Exercise goal: Lines in the entries below where the word "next" shows up should each be copied.
-------- Given records --------
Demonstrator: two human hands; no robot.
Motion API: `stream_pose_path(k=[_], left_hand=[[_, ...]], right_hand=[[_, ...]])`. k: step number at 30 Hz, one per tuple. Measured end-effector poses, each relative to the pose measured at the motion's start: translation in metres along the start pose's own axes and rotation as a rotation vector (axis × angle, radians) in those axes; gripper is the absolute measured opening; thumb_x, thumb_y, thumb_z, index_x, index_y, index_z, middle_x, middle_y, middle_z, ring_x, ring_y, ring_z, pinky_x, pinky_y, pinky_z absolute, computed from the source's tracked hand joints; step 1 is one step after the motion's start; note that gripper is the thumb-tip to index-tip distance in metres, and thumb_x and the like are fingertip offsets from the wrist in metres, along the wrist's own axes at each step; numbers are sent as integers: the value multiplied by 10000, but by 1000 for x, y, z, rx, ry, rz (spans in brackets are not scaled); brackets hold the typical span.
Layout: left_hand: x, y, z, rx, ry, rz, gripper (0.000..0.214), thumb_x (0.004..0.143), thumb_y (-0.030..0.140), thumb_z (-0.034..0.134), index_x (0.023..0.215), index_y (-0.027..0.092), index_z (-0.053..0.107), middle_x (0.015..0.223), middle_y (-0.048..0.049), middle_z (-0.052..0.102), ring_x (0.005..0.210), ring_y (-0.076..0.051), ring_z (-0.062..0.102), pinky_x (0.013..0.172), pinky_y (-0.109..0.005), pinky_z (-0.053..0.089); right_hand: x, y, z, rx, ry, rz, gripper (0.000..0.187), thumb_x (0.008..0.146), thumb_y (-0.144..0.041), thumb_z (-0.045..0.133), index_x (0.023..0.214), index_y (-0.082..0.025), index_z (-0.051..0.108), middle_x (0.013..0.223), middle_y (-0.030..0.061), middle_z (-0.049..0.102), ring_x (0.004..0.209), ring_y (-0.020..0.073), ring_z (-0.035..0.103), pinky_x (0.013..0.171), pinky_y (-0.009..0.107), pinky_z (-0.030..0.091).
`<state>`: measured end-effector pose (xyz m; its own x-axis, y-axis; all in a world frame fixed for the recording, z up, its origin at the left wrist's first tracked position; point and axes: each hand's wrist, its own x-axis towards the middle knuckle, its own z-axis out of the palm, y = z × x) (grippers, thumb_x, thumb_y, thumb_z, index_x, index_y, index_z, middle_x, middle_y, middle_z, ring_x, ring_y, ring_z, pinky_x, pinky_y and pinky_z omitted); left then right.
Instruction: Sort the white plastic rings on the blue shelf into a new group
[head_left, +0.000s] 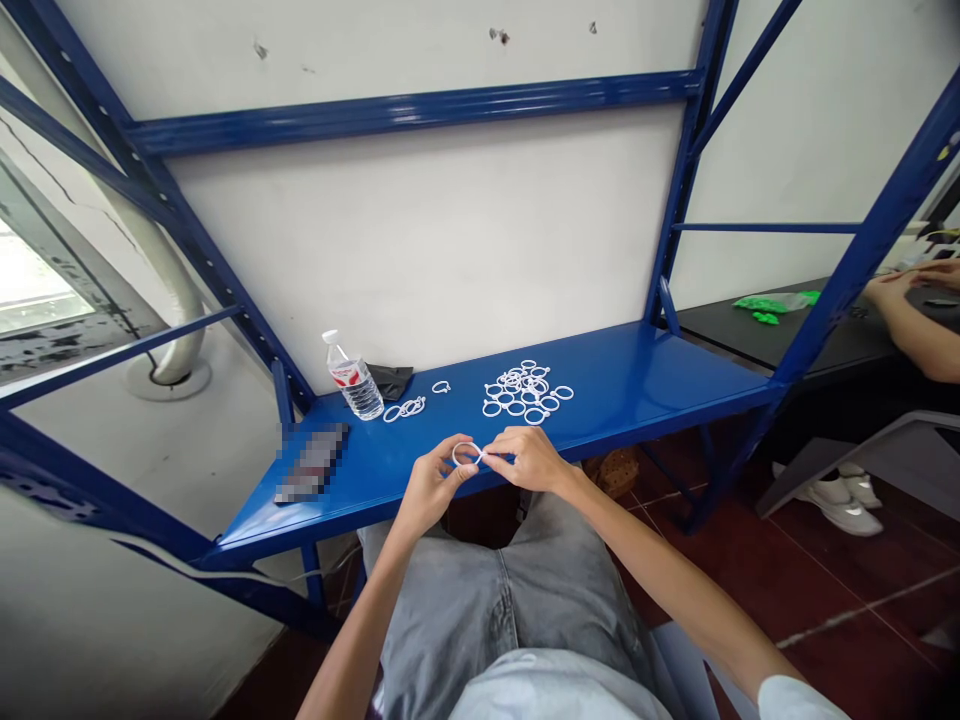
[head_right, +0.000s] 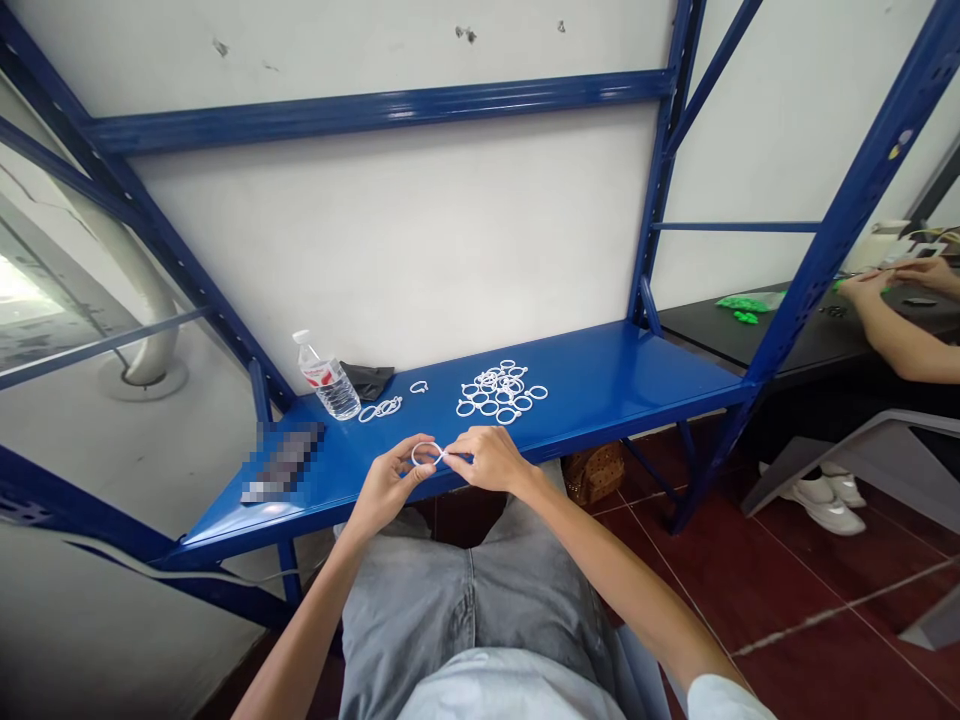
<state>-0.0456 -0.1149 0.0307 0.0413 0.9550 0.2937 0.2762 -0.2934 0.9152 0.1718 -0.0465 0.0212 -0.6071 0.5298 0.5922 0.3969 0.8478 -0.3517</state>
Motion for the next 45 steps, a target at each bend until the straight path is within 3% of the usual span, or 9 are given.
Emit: stream_pose_path(k=[6,11,13,16,19,24,28,37,45], left_hand=[[4,1,-1,-79,-39,-24,426,790,418,857,1152,216,758,1026,-88,776,975,-262,702,812,-306,560],[5,-4,-9,-44,-102,-43,456,784,444,862,1175,225,779,1094,-110,775,1046,-298,711,825,-328,577],[9,-13,-18,4,-123,-29,474,801,466,846,1208,233,778,1194,-128,765,1087,-313,713,832,-338,585],[28,-36,-41,177,15,15,479,882,503,750,1272,226,747,1274,-147,741,1057,-307,721,862,-380,587],[63,-68,-71,551,222,28,433,929,412,686,1296,185,729,1299,-182,718,1125,-345,697,991,-462,543],[117,-107,-106,954,239,-98,591,954,271,620,1526,136,554,1577,-231,533,1385,-400,556,1130,-500,439],[131,-118,-114,1039,140,-88,464,1008,308,534,1432,148,637,1471,-216,639,1287,-369,616,1074,-474,462],[76,-97,-106,897,205,106,321,1016,408,549,990,209,800,1137,-157,753,1075,-332,675,1007,-438,473],[31,-41,-36,582,120,273,238,984,399,626,964,273,827,1148,-135,768,1140,-350,642,1067,-486,457]], right_hand=[[0,-3,2,51,20,39,229,1025,-340,638,968,-263,846,890,40,815,828,202,723,755,292,485],[3,-5,5,205,21,156,239,979,-290,672,1190,-268,783,999,16,827,820,177,751,743,262,521],[3,-5,3,222,17,177,192,969,-270,676,1119,-252,794,928,12,820,790,173,746,726,256,518],[2,-3,-3,245,-128,174,110,903,-210,724,956,-243,814,821,-3,799,737,166,730,692,245,507],[2,1,-9,296,-285,150,94,871,-203,749,906,-250,823,806,-13,796,728,166,729,657,237,503],[6,16,-16,69,129,373,349,941,-245,681,1279,-287,756,1173,42,802,925,219,750,773,317,569],[5,27,-20,-93,238,407,479,922,-226,688,1396,-297,683,1359,65,730,1093,268,722,867,375,585],[10,15,-11,70,175,379,293,935,-224,679,1210,-272,765,1182,29,794,884,199,741,791,324,559],[8,8,13,204,89,292,374,959,-251,708,1333,-247,727,1193,45,798,828,170,744,825,311,551]])
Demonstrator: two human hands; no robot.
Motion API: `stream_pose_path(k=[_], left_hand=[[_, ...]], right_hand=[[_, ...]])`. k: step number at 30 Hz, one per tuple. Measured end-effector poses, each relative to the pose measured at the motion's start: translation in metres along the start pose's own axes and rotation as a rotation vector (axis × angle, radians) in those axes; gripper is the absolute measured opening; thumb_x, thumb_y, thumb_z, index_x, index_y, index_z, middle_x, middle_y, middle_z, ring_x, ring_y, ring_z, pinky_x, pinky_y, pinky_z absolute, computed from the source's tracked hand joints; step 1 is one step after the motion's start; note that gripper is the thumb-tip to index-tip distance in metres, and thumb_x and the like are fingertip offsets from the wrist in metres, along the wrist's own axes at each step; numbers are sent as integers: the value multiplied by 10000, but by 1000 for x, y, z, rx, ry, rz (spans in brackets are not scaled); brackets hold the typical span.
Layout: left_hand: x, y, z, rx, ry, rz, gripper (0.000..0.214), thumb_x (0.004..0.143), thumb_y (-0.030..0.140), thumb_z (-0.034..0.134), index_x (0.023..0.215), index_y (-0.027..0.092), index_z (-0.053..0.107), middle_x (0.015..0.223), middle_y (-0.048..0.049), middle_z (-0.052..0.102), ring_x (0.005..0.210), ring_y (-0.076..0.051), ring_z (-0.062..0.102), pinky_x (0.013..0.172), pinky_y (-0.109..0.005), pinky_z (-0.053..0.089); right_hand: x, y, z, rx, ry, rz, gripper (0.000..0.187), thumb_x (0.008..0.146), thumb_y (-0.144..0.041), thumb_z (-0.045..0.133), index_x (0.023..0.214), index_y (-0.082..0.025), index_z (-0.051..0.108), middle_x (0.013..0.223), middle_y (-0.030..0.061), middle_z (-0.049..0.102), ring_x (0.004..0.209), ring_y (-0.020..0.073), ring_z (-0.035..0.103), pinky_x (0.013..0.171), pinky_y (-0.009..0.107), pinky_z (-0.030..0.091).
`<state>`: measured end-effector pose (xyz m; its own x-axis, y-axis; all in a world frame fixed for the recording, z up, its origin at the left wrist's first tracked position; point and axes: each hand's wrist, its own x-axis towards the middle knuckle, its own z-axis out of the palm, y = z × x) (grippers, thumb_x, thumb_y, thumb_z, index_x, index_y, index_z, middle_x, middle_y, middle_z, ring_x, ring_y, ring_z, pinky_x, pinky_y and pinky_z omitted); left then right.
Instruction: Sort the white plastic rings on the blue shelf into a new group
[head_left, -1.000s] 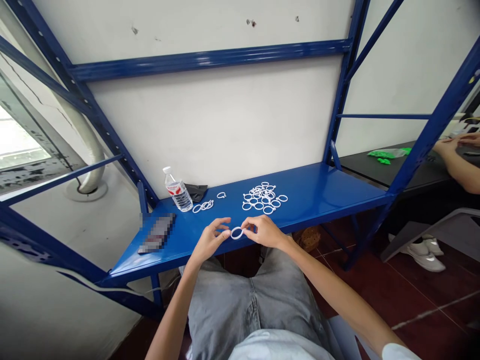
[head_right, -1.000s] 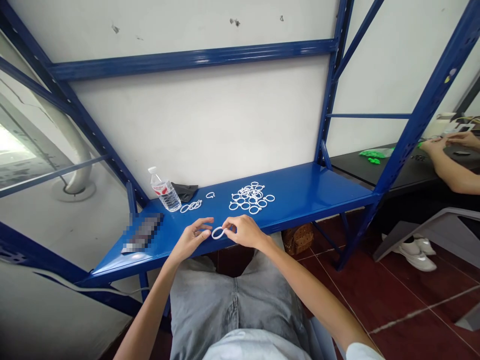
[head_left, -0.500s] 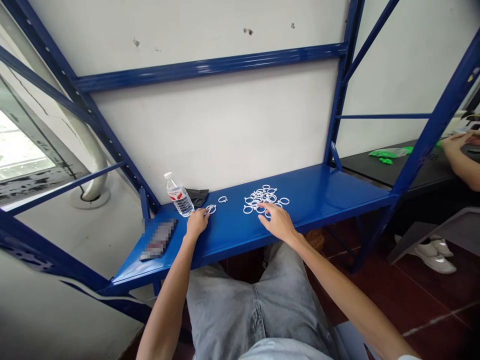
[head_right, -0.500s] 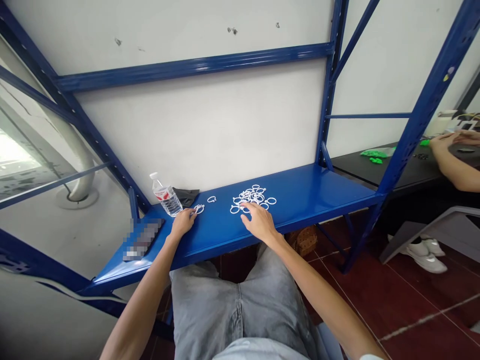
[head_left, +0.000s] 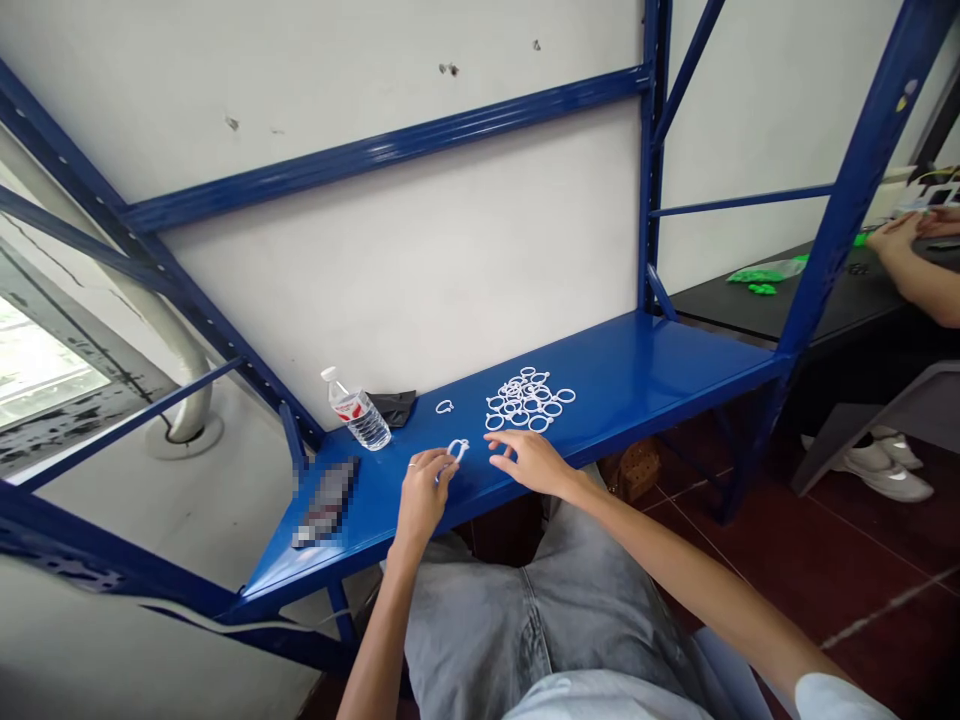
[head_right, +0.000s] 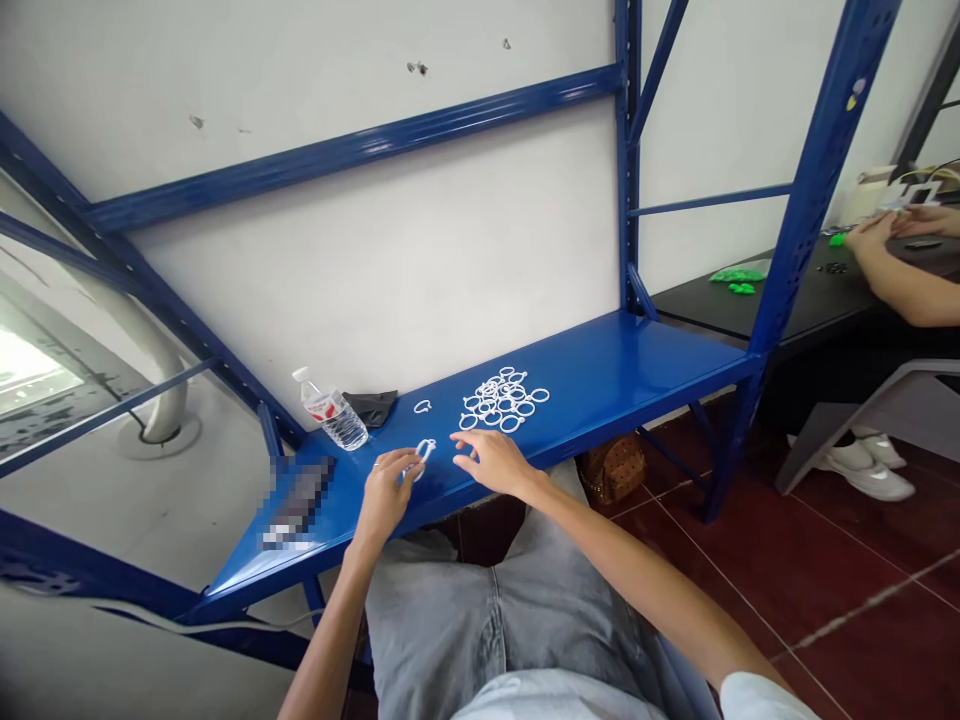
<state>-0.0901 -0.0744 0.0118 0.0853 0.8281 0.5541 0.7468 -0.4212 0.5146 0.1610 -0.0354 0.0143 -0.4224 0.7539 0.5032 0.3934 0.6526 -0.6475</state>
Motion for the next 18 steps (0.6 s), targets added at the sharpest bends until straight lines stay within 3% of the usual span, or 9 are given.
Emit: stream_pose_path(k=[4,10,14,18], left_hand=[[-8,29,15,-67,-85,103,228,1011,377,618,963,281,820,1111,-106,773,1111,-317,649,1019,-456,494],[-16,36,11,154,-39,249,246,1067,307,543,1020,241,775,1122,-89,766,1083,-270,662,934,-404,546],[-17,42,5,161,-37,236,235,1066,324,548,1123,246,762,1159,-97,764,1098,-277,679,950,-420,562],[-17,44,1,72,-22,123,304,1040,400,600,1283,259,718,1272,-104,751,1152,-292,704,971,-431,583]], right_hand=[[-1,-1,4,14,8,-47,221,978,-232,693,1174,-237,796,1090,41,815,846,175,742,814,289,533],[0,-5,-2,52,26,-26,108,958,-242,735,1013,-229,827,934,28,822,784,176,726,722,268,493],[0,-11,-7,73,33,-59,99,959,-213,717,972,-227,814,944,23,821,783,174,714,714,272,486],[-1,-12,-12,64,37,-84,78,951,-214,722,949,-222,799,933,26,814,783,179,708,716,279,486]])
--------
Written solution:
Motion for the next 45 steps, a target at each bend until the straight path is within 3% of the usual span, or 9 are given.
Motion for the next 18 steps (0.6 s), targets added at the sharpest bends until straight lines stay within 3% of the usual span, or 9 are given.

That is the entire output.